*** Source data Section Begins ***
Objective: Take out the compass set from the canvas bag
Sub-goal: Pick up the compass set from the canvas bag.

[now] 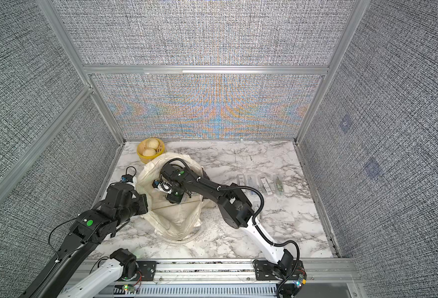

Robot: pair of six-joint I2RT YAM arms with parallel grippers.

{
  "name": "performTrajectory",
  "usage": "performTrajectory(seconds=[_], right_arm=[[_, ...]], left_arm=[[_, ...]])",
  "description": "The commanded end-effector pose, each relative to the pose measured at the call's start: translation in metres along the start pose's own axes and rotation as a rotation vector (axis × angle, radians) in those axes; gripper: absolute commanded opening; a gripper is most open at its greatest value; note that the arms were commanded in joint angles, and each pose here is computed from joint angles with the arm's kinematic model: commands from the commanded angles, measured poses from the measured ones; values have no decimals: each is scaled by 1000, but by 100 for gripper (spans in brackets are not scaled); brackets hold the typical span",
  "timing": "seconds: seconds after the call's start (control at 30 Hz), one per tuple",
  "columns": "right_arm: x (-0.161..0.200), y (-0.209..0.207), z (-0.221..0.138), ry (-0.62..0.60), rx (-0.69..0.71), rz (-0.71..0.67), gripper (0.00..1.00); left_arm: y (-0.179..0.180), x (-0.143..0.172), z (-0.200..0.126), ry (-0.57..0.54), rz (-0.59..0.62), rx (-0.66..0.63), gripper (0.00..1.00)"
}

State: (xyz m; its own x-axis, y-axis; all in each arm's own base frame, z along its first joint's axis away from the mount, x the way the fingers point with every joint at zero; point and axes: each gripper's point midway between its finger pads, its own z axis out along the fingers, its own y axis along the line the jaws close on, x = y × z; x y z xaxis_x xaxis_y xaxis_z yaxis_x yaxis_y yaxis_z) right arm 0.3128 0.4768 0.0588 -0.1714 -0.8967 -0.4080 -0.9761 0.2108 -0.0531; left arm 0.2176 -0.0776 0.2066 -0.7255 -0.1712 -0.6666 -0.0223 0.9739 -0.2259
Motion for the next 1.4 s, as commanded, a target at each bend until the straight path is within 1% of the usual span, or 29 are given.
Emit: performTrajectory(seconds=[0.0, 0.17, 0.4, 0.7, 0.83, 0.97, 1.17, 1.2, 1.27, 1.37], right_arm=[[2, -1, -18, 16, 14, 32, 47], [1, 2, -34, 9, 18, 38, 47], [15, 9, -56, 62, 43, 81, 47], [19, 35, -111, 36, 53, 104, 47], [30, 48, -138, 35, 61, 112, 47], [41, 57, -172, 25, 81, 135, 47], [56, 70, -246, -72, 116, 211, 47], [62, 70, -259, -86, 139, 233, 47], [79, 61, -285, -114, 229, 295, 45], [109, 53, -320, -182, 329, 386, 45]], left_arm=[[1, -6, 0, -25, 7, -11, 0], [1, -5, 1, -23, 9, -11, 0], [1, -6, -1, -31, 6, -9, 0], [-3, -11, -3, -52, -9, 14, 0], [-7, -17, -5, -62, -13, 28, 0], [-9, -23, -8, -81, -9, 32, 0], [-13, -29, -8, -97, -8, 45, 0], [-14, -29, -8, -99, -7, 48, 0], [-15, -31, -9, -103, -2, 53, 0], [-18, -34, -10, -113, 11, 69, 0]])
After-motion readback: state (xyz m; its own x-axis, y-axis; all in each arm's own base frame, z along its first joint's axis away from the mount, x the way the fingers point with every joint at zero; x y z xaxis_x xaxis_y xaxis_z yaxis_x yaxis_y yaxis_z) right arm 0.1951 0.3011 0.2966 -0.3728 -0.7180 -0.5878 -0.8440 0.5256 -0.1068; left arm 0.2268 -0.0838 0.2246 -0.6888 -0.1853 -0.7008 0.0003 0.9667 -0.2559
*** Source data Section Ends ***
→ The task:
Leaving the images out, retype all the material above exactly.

→ Output for this exercise:
Objective: Take out the compass set from the canvas bag
Sub-goal: Pick up the compass set from the canvas bag.

[now] 

Robot: pair of six-joint I2RT YAM arms with parallel grippers.

{
  "name": "performTrajectory",
  "usage": "performTrajectory(seconds=[_], right_arm=[[_, ...]], left_arm=[[_, ...]])",
  "description": "The commanded end-effector pose, each relative to the pose measured at the call's start: translation in metres along the start pose's own axes and rotation as a rotation vector (axis × angle, radians) in those axes; gripper: absolute commanded opening; a gripper is most open at its greatest value; note that the arms were commanded in joint angles, and each pose here is computed from joint angles with the arm's kinematic model: commands from the commanded angles, measured poses from the measured ones; values have no decimals: each is scaled by 1000, but by 100 for gripper (spans in brackets are not scaled); brackets hold the typical span",
  "timing": "seconds: seconds after the call's start (control at 30 Hz), one per tuple",
  "columns": "right_arm: x (-0.161..0.200), y (-0.209..0.207), z (-0.221..0.138), ry (-0.62..0.60), rx (-0.69..0.71), rz (-0.71..0.67), gripper (0.00..1.00); left_arm: y (-0.179..0.180), x (-0.143..0.172), z (-0.200..0.126), ry (-0.57..0.54), rz (-0.59..0.62), rx (-0.66..0.63), gripper (0.00..1.00)"
}

State: (xyz m; its own x-axis, y-axis; all in each arm's own base frame, z along its first joint's axis away from the mount, x the way the fingers point with every joint at zero; point and axes: each gripper's point midway between its finger pads, its own z axis out along the fingers, its own y axis along the line the jaws close on, x = y × z; x y z xaxis_x xaxis_y xaxis_z yaxis_x yaxis_y yaxis_z) right arm 0.3128 0.4768 0.0588 -0.1714 -0.8967 -0.4080 -0.9761 0.2108 -0.0531; left arm 0.2176 -0.0776 0.2066 -0.7255 -0.1712 -0.6666 -0.0223 0.9739 -0.2259
Motion for the next 1.4 s, as commanded, a target at each bend until the straight path is within 1% of the usual span, or 29 are given.
Emit: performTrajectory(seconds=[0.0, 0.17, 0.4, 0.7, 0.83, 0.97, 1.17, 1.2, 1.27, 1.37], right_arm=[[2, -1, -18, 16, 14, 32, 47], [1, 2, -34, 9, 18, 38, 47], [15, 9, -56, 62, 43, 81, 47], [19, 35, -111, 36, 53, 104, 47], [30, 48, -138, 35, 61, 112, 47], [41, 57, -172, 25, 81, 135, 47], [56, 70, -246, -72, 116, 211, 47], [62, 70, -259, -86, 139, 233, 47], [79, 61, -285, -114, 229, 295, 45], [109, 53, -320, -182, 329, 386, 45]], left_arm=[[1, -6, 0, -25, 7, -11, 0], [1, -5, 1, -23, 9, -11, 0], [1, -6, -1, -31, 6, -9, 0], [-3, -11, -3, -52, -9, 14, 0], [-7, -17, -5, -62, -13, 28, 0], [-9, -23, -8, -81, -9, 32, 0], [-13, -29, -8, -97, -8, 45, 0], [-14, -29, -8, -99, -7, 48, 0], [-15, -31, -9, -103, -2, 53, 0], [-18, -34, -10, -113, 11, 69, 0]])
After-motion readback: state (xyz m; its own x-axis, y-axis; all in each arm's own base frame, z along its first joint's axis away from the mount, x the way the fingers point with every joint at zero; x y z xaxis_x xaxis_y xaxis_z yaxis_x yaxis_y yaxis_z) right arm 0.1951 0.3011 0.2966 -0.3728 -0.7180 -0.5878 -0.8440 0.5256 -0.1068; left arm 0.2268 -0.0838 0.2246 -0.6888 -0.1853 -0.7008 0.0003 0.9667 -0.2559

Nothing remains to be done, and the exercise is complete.